-------- Dataset excerpt --------

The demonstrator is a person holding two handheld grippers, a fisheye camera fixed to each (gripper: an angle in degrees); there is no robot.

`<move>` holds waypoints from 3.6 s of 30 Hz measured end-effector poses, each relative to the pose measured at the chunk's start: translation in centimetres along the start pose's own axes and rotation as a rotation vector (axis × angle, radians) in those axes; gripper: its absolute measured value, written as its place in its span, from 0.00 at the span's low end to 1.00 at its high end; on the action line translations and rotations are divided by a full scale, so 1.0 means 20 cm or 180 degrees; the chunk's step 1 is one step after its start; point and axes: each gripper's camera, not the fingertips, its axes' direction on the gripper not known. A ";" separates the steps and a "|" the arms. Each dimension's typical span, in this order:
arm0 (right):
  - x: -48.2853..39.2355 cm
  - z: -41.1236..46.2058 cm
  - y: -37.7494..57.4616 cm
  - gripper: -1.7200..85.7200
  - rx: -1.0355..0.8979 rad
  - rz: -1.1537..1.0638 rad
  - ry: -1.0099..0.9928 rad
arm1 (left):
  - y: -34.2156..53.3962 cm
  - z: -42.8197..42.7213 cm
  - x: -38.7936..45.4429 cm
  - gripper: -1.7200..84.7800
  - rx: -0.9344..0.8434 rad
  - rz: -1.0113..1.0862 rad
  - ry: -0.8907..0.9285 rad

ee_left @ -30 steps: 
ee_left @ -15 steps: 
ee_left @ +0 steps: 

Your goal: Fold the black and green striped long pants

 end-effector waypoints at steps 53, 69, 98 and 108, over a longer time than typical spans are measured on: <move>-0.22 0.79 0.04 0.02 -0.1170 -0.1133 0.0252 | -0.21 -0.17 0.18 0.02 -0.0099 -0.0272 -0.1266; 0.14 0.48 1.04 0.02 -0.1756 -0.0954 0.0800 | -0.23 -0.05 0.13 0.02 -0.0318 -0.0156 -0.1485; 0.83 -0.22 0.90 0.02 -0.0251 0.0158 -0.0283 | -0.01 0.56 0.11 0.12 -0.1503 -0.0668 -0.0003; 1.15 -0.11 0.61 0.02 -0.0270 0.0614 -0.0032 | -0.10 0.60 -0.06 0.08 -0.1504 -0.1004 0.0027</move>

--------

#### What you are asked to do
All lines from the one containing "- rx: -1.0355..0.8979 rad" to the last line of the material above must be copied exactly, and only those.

#### Task response
  - rx: -1.0355..0.8979 rad
  - rz: -1.1537..1.0638 rad
  - ry: -1.0099..0.9928 rad
arm1 (left):
  - y: -34.2156..53.3962 cm
  - z: -42.8197..42.7213 cm
  - x: -38.7936..45.4429 cm
  - gripper: -1.7200..84.7800
  - rx: -0.9344..0.8434 rad
  - rz: -1.0113..1.0862 rad
  - ry: -0.8907..0.9285 rad

ee_left @ -30 steps: 
ee_left @ -15 steps: 
ee_left @ +0 steps: 

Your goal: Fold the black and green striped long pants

 end-effector waypoints at steps 53, 69, 98 and 108, over a longer time than typical spans are measured on: <move>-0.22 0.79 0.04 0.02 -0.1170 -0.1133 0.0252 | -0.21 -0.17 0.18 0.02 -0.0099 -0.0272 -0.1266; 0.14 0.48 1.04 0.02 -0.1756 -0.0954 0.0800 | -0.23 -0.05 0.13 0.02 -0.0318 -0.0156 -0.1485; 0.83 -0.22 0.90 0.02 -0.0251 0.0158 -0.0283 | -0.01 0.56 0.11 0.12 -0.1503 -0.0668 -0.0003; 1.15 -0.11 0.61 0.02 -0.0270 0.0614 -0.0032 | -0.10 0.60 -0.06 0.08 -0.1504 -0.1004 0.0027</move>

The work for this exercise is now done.